When buying a diamond, one of the most important things is to know your source. What our source says we will get, in terms of diamond quality, is what it delivers. This means that we don’t tend to be surprised when your diamond arrives. Our source guarantees that all diamonds of 0.37CT or 3/8ths carat are certified diamonds, include a diamond certificate, include one year of free loss protection, and have a serial number laser inscribed on the diamond. 

For diamonds lower than 0.375CT, which on our site are listed as 1/3CT, we are often able to offer certified diamonds with the same benefits as the larger diamonds. However, we use a little more leeway in ordering 1/3CT diamonds. Although we don’t carry many diamonds in stock, we sometimes purchase well-priced 1/3CT diamonds without much regard for clarity, say, as long as we can’t see any inclusions in them. This habit has resulted in occasional happy surprises, such as recently finding a diamond with SI3 clarity with phenomenal sparkle. One customer said to me, “I would never want an uncertified diamond, because they are junk!” This is not true if you purchase a non-certified, 1/3CT diamond from us. We will use our same standard of beauty and sparkle on the hand. 

Inspection
If you are choosing a diamond of 0.70CT or above, we will be happy to send it out for your inspection prior to setting it in your ring. We will place an authorization on your card (possible with credit but not debit cards) in the amount of half the cost of your ring plus round-trip shipping. When we get it back, you will either get your deposit back, or if you are happy with the stone, we’ll apply the deposit to your ring.  

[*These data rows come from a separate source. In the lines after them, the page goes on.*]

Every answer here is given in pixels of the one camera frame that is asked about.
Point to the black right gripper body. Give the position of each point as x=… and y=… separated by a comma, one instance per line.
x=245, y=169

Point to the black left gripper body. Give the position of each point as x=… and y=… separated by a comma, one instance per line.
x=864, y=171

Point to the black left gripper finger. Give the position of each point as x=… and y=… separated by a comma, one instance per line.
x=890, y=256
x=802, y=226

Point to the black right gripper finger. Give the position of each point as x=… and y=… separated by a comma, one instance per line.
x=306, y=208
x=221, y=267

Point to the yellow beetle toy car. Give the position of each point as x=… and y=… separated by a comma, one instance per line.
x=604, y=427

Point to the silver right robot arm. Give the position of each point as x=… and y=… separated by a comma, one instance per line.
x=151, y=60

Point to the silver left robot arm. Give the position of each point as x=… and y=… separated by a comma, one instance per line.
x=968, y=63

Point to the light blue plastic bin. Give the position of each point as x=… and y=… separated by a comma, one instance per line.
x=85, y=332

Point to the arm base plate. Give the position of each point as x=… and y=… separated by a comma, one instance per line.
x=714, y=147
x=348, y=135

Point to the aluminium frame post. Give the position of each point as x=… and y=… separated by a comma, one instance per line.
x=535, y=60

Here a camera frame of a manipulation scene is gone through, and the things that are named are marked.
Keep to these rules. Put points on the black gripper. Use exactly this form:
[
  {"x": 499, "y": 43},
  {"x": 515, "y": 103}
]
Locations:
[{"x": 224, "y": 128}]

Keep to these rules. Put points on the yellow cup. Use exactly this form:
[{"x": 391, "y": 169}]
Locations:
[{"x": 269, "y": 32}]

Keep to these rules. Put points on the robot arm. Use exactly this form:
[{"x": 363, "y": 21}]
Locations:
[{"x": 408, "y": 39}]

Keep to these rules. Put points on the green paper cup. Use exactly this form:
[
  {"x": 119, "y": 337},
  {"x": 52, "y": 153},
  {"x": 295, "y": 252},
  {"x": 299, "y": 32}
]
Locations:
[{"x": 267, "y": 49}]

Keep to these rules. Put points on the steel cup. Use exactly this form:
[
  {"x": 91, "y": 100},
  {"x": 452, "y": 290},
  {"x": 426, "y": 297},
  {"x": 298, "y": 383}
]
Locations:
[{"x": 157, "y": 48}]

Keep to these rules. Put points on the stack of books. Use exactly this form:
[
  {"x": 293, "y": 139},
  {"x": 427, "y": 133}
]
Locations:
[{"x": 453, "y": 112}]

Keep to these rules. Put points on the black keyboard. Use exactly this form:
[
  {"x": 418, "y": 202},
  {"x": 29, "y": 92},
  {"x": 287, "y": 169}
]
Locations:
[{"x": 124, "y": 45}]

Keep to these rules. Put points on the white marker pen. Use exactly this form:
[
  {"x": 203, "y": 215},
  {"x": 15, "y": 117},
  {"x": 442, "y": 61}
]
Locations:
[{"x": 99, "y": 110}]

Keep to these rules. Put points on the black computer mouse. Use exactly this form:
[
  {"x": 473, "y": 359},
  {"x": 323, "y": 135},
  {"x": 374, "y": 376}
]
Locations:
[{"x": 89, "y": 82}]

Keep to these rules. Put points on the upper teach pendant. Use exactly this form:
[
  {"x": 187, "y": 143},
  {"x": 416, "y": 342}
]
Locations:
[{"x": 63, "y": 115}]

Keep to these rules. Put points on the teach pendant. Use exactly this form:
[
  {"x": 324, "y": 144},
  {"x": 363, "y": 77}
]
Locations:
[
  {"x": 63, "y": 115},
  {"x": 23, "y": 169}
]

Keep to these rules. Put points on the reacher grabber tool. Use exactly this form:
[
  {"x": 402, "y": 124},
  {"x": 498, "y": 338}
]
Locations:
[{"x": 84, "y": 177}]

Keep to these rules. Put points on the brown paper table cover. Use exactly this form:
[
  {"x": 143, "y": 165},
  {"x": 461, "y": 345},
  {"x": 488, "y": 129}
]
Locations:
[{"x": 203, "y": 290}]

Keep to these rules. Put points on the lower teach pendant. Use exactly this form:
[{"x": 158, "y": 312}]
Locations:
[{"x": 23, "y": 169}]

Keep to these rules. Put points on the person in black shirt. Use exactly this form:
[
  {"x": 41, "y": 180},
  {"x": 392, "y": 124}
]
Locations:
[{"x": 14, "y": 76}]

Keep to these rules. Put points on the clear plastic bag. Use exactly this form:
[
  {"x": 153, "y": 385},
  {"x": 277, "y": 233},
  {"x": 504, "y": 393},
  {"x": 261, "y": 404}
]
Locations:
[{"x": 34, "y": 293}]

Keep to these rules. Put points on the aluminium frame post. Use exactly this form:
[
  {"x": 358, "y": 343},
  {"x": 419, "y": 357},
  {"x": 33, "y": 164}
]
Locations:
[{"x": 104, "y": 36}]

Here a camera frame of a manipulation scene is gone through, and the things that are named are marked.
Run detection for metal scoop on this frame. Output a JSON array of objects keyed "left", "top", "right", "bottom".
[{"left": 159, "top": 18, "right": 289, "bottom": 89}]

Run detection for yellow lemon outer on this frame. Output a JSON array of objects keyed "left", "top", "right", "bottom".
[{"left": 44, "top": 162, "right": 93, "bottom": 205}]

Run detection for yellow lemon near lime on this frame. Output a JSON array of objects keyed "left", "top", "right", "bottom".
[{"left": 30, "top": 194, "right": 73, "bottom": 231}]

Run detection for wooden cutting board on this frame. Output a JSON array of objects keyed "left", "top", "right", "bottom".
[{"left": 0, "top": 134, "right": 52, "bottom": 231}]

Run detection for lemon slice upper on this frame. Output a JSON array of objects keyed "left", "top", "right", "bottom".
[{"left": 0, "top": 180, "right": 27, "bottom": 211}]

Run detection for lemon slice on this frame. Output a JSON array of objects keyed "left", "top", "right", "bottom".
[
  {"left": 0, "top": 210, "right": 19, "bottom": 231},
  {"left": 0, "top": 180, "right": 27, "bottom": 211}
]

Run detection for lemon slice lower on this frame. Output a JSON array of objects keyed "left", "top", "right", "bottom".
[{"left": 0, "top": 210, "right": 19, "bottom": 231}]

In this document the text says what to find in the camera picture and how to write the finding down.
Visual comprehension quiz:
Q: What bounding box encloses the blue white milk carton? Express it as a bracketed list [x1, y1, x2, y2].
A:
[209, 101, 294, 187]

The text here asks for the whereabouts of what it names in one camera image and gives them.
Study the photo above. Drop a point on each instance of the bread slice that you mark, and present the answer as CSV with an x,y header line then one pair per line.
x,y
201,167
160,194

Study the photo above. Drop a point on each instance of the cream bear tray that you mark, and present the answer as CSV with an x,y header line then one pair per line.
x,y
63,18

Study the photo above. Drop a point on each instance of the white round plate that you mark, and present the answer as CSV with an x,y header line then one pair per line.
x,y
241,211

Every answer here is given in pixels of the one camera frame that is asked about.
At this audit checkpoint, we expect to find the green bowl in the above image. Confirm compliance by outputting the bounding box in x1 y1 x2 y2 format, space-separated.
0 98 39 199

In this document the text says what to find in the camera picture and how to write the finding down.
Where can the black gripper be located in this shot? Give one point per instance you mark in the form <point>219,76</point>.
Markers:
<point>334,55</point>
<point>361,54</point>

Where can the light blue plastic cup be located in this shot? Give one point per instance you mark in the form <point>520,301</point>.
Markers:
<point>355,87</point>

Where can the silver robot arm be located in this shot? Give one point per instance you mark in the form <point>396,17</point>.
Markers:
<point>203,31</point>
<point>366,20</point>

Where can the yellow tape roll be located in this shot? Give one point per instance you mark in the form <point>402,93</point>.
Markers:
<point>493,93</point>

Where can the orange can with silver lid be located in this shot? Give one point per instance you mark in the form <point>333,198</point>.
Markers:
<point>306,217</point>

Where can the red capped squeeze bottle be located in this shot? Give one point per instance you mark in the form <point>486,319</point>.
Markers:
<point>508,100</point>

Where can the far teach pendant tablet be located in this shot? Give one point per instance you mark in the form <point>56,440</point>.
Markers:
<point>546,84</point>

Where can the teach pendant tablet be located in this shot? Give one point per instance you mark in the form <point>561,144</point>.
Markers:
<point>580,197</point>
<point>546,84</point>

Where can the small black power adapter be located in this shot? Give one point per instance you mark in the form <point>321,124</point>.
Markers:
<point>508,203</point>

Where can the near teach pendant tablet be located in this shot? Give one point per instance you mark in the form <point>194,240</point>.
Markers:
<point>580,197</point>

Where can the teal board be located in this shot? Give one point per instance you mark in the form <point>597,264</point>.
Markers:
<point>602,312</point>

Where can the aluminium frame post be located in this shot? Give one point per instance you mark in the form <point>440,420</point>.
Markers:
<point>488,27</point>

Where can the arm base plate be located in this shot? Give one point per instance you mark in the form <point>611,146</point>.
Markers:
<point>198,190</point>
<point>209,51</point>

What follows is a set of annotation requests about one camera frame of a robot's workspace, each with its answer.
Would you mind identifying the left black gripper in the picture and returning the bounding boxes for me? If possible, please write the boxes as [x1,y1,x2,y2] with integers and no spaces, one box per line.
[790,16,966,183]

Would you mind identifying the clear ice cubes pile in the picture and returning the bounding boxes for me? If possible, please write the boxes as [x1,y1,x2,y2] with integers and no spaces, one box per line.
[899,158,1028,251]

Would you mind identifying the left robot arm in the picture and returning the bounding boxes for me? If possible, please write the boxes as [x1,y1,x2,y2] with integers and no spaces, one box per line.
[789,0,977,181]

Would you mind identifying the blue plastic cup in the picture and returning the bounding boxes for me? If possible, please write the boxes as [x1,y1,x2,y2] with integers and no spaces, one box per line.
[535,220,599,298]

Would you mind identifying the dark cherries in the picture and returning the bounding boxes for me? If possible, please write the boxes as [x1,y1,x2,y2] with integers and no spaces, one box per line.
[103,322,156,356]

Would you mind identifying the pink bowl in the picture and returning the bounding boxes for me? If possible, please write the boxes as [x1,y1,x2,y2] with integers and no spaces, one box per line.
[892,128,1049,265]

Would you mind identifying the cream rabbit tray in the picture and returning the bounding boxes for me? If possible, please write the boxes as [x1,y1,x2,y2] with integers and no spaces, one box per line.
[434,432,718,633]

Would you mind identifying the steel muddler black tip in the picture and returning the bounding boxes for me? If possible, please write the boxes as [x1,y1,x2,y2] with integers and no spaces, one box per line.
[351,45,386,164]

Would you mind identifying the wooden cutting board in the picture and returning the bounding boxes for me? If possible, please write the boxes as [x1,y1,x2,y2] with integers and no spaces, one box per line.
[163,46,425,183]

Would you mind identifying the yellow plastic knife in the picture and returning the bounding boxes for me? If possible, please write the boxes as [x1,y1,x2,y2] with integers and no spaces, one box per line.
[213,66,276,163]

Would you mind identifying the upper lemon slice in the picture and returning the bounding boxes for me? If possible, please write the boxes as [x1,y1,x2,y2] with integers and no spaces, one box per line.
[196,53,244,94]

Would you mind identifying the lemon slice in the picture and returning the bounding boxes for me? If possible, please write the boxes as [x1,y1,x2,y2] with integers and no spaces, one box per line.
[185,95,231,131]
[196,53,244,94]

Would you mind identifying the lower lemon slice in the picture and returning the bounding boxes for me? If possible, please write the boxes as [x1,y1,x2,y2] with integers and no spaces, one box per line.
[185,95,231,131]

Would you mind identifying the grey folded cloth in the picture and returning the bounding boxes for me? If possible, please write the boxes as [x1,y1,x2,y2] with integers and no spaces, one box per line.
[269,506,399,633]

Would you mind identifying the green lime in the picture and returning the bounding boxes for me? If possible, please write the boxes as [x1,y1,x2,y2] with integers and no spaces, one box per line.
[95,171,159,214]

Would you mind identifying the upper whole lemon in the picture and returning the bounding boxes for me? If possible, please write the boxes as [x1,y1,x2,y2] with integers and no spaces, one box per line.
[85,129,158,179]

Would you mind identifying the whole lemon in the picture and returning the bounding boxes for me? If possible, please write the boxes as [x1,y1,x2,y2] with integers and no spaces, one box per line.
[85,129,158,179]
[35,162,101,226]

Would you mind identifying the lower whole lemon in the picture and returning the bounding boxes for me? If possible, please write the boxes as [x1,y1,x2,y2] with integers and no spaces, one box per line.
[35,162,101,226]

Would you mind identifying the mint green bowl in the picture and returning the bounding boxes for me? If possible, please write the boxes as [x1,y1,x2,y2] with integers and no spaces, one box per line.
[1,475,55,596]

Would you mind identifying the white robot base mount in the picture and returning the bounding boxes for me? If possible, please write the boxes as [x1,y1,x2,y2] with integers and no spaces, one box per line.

For smaller diamonds, we prefer to place the diamond in your ring and send it out finished to you. If you are not thrilled, we’ll take it back and replace it with another diamond. 

Sparkle
We insist that your diamond must sparkle. Yes, we covered sparkle under cut, but one more thought is in order. We value sparkle over color and clarity. If we carefully select your diamond, and it doesn’t sparkle beautifully, we will send it back and order another. Since our diamond source is trustworthy and they make it easy for us to characterize the diamonds we select, we have only done this once in the last almost 15 years. This is how we send out diamonds that our clients are happy with.

Spirit
I am intrigued by folklore, which can be defined as, “the traditional beliefs, customs, and stories of a community, passed through the generations by word of mouth.”  On a less charming note, Merriam-Webster also suggests folklore can mean, “an often unsupported notion, story, or saying that is widely circulated.” Supported or not, through the ages, folklore the world over has held gemstones in high regard, attributing various powers to gemstones. Whether they have powers or not is apparently above my pay grade ; ) though I cherish their allure. My folkloric thought, entirely unsupported by evidence but making my work more fun, is that I think of looking for a diamond with a “friendly spirit” inside it. I think of this spirit as expressing itself in the magnificence of your diamond.